_What is required_
Print every line of the listing exactly, please.

_ _ _ _ _ _ _

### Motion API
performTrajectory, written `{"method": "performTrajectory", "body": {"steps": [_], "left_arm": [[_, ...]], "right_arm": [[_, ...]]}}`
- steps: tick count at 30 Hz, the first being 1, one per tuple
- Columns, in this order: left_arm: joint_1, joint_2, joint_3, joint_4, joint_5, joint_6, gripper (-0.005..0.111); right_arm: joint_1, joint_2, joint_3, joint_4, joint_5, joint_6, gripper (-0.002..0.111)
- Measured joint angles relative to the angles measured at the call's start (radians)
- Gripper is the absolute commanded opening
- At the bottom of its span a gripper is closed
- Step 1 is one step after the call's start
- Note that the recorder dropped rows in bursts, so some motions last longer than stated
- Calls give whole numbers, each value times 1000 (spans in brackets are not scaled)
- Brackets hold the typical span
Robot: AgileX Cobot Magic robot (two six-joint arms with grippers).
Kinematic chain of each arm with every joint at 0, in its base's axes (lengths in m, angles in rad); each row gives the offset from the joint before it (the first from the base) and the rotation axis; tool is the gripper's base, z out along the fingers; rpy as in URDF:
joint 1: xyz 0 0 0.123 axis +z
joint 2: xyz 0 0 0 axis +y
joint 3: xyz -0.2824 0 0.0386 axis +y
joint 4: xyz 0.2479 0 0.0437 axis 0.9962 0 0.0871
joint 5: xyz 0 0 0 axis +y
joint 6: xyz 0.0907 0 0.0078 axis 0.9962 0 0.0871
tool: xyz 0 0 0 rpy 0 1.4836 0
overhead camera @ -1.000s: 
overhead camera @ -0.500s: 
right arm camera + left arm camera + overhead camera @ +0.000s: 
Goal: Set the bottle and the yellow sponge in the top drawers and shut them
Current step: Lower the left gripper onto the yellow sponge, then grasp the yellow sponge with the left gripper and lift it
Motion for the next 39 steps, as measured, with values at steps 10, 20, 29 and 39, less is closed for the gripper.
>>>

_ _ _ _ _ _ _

_Result for this exercise_
### Motion API
performTrajectory, written `{"method": "performTrajectory", "body": {"steps": [_], "left_arm": [[_, ...]], "right_arm": [[_, ...]]}}`
- steps: tick count at 30 Hz, the first being 1, one per tuple
- Columns, in this order: left_arm: joint_1, joint_2, joint_3, joint_4, joint_5, joint_6, gripper (-0.005..0.111); right_arm: joint_1, joint_2, joint_3, joint_4, joint_5, joint_6, gripper (-0.002..0.111)
- Measured joint angles relative to the angles measured at the call's start (radians)
- Gripper is the absolute commanded opening
- At the bottom of its span a gripper is closed
- Step 1 is one step after the call's start
- Note that the recorder dropped rows in bursts, so some motions last longer than stated
- Calls give whole numbers, each value times 1000 (spans in brackets are not scaled)
- Brackets hold the typical span
Robot: AgileX Cobot Magic robot (two six-joint arms with grippers).
Kinematic chain of each arm with every joint at 0, in its base's axes (lengths in m, angles in rad); each row gives the offset from the joint before it (the first from the base) and the rotation axis; tool is the gripper's base, z out along the fingers; rpy as in URDF:
joint 1: xyz 0 0 0.123 axis +z
joint 2: xyz 0 0 0 axis +y
joint 3: xyz -0.2824 0 0.0386 axis +y
joint 4: xyz 0.2479 0 0.0437 axis 0.9962 0 0.0871
joint 5: xyz 0 0 0 axis +y
joint 6: xyz 0.0907 0 0.0078 axis 0.9962 0 0.0871
tool: xyz 0 0 0 rpy 0 1.4836 0
overhead camera @ -1.000s: 
overhead camera @ -0.500s: 
right arm camera + left arm camera + overhead camera @ +0.000s: 
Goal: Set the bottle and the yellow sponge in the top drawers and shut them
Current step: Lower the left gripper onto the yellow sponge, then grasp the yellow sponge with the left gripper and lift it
Motion for the next 39 steps, as measured, with values at steps 10, 20, 29 and 39, less is closed for the gripper.
>>>

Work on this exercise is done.